Assigned task — Return each line of the data that follows exactly as it reads.

Supplied information —
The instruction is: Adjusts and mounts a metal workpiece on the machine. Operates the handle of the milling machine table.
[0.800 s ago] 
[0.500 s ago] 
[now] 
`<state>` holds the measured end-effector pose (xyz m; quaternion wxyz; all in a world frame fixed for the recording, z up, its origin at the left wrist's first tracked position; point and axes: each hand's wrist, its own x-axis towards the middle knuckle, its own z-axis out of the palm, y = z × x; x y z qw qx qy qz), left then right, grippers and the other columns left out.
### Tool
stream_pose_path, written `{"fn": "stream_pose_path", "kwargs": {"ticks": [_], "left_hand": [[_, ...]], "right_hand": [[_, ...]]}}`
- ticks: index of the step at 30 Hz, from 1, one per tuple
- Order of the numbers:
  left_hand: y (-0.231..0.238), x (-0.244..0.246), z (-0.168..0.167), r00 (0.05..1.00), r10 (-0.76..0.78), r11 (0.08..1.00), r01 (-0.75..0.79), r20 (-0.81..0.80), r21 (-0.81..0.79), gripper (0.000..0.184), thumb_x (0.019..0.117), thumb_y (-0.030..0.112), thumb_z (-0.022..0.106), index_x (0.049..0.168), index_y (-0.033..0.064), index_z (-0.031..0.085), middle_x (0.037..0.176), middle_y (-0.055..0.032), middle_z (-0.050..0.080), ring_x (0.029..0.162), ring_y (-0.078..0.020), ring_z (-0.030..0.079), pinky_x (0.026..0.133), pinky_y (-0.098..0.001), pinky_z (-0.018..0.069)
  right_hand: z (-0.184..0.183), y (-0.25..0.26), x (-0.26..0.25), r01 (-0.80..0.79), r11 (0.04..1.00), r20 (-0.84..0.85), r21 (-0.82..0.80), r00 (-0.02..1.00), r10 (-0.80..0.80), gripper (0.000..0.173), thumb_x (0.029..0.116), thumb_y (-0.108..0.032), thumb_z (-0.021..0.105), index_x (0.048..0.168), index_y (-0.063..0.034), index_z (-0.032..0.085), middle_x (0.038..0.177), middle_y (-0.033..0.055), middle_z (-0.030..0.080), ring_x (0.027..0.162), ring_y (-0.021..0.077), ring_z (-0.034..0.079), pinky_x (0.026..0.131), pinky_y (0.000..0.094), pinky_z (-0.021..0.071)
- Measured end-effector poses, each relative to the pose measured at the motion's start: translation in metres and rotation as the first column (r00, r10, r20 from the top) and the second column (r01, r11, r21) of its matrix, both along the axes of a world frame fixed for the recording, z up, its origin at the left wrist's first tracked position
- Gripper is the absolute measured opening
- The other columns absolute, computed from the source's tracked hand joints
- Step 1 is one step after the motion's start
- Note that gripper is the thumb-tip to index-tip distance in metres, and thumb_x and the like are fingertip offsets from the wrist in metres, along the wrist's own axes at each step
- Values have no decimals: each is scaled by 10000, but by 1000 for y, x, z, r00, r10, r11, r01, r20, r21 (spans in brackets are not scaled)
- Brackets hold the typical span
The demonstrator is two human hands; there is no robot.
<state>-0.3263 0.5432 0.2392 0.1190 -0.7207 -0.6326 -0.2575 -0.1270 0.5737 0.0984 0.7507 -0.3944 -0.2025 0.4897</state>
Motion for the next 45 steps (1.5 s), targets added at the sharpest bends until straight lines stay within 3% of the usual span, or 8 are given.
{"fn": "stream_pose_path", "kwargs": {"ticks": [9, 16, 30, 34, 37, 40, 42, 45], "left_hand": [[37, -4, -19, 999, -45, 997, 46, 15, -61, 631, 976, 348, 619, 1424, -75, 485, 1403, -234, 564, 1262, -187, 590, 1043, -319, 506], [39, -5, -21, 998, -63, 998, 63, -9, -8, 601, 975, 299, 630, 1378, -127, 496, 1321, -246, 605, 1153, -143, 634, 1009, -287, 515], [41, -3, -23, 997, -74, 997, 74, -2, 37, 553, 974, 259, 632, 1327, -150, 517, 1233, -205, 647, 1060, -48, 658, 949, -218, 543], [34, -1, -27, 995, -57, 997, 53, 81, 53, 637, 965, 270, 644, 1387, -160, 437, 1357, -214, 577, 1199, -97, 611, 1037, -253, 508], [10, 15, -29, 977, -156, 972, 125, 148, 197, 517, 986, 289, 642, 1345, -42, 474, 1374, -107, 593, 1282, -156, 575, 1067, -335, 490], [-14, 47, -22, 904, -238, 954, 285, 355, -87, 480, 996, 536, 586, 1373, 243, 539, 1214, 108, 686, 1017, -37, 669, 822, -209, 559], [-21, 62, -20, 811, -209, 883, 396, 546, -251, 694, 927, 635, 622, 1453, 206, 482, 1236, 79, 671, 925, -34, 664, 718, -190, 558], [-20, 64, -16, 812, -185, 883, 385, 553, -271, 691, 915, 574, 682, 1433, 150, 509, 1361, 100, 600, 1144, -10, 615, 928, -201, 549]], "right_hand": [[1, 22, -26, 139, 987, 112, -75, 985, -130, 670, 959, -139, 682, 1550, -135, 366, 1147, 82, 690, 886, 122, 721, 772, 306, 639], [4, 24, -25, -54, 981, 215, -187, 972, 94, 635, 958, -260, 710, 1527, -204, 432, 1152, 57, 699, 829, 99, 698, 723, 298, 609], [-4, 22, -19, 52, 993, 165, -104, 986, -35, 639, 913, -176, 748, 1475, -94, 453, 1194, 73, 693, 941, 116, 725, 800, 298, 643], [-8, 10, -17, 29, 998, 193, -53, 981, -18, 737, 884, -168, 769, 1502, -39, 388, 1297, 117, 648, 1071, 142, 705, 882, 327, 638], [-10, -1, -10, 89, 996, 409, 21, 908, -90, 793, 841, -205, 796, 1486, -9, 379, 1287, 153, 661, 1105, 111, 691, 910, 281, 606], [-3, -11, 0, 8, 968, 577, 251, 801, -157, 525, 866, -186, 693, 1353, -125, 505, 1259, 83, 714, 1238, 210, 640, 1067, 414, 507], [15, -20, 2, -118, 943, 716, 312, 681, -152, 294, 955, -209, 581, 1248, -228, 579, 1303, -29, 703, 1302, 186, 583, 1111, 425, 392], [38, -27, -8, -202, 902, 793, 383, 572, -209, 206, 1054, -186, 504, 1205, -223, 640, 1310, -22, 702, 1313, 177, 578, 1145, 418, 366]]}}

Solution below —
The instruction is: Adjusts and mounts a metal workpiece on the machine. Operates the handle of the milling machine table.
[0.800 s ago] 
[0.500 s ago] 
[now] 
`<state>` holds the measured end-effector pose (xyz m; quaternion wxyz; all in a world frame fixed for the recording, z up, its origin at the left wrist's first tracked position; point and axes: each hand's wrist, its own x-axis towards the middle knuckle, its own z-axis out of the palm, y = z × x; x y z qw qx qy qz), left then right, grippers and the other columns left out.
### Tool
stream_pose_path, written `{"fn": "stream_pose_path", "kwargs": {"ticks": [_], "left_hand": [[_, ...]], "right_hand": [[_, ...]]}}`
- ticks: index of the step at 30 Hz, from 1, one per tuple
- Order of the numbers:
  left_hand: y (-0.231..0.238), x (-0.244..0.246), z (-0.168..0.167), r00 (0.05..1.00), r10 (-0.76..0.78), r11 (0.08..1.00), r01 (-0.75..0.79), r20 (-0.81..0.80), r21 (-0.81..0.79), gripper (0.000..0.184), thumb_x (0.019..0.117), thumb_y (-0.030..0.112), thumb_z (-0.022..0.106), index_x (0.049..0.168), index_y (-0.033..0.064), index_z (-0.031..0.085), middle_x (0.037..0.176), middle_y (-0.055..0.032), middle_z (-0.050..0.080), ring_x (0.029..0.162), ring_y (-0.078..0.020), ring_z (-0.030..0.079), pinky_x (0.026..0.133), pinky_y (-0.098..0.001), pinky_z (-0.018..0.069)
  right_hand: z (-0.184..0.183), y (-0.25..0.26), x (-0.26..0.25), r01 (-0.80..0.79), r11 (0.04..1.00), r20 (-0.84..0.85), r21 (-0.82..0.80), r00 (-0.02..1.00), r10 (-0.80..0.80), gripper (0.000..0.173), thumb_x (0.029..0.116), thumb_y (-0.108..0.032), thumb_z (-0.021..0.105), index_x (0.048..0.168), index_y (-0.063..0.034), index_z (-0.032..0.085), middle_x (0.038..0.177), middle_y (-0.033..0.055), middle_z (-0.030..0.080), ring_x (0.027..0.162), ring_y (-0.021..0.077), ring_z (-0.034..0.079), pinky_x (0.026..0.131), pinky_y (0.000..0.094), pinky_z (-0.021..0.071)
- Measured end-effector poses, each relative to the pose measured at the motion's start: translation in metres and rotation as the first column (r00, r10, r20 from the top) and the second column (r01, r11, r21) of its matrix, both along the axes of a world frame fixed for the recording, z up, its origin at the left wrist's first tracked position
- Gripper is the absolute measured opening
- The other columns absolute, computed from the source's tracked hand joints
- Step 1 is one step after the motion's start
- Note that gripper is the thumb-tip to index-tip distance in metres, and thumb_x and the like are fingertip offsets from the wrist in metres, along the wrist's own axes at each step
- Values have no decimals: each is scaled by 10000, but by 1000 for y, x, z, r00, r10, r11, r01, r20, r21 (spans in brackets are not scaled)
- Brackets hold the typical span
The demonstrator is two human hands; there is no robot.
<state>-0.3263 0.5432 0.2392 0.1190 -0.7207 -0.6326 -0.2575 -0.1270 0.5737 0.0984 0.7507 -0.3944 -0.2025 0.4897</state>
Motion for the next 45 steps (1.5 s), targets added at the sharpest bends until straight lines stay within 3% of the usual span, or 8 are given.
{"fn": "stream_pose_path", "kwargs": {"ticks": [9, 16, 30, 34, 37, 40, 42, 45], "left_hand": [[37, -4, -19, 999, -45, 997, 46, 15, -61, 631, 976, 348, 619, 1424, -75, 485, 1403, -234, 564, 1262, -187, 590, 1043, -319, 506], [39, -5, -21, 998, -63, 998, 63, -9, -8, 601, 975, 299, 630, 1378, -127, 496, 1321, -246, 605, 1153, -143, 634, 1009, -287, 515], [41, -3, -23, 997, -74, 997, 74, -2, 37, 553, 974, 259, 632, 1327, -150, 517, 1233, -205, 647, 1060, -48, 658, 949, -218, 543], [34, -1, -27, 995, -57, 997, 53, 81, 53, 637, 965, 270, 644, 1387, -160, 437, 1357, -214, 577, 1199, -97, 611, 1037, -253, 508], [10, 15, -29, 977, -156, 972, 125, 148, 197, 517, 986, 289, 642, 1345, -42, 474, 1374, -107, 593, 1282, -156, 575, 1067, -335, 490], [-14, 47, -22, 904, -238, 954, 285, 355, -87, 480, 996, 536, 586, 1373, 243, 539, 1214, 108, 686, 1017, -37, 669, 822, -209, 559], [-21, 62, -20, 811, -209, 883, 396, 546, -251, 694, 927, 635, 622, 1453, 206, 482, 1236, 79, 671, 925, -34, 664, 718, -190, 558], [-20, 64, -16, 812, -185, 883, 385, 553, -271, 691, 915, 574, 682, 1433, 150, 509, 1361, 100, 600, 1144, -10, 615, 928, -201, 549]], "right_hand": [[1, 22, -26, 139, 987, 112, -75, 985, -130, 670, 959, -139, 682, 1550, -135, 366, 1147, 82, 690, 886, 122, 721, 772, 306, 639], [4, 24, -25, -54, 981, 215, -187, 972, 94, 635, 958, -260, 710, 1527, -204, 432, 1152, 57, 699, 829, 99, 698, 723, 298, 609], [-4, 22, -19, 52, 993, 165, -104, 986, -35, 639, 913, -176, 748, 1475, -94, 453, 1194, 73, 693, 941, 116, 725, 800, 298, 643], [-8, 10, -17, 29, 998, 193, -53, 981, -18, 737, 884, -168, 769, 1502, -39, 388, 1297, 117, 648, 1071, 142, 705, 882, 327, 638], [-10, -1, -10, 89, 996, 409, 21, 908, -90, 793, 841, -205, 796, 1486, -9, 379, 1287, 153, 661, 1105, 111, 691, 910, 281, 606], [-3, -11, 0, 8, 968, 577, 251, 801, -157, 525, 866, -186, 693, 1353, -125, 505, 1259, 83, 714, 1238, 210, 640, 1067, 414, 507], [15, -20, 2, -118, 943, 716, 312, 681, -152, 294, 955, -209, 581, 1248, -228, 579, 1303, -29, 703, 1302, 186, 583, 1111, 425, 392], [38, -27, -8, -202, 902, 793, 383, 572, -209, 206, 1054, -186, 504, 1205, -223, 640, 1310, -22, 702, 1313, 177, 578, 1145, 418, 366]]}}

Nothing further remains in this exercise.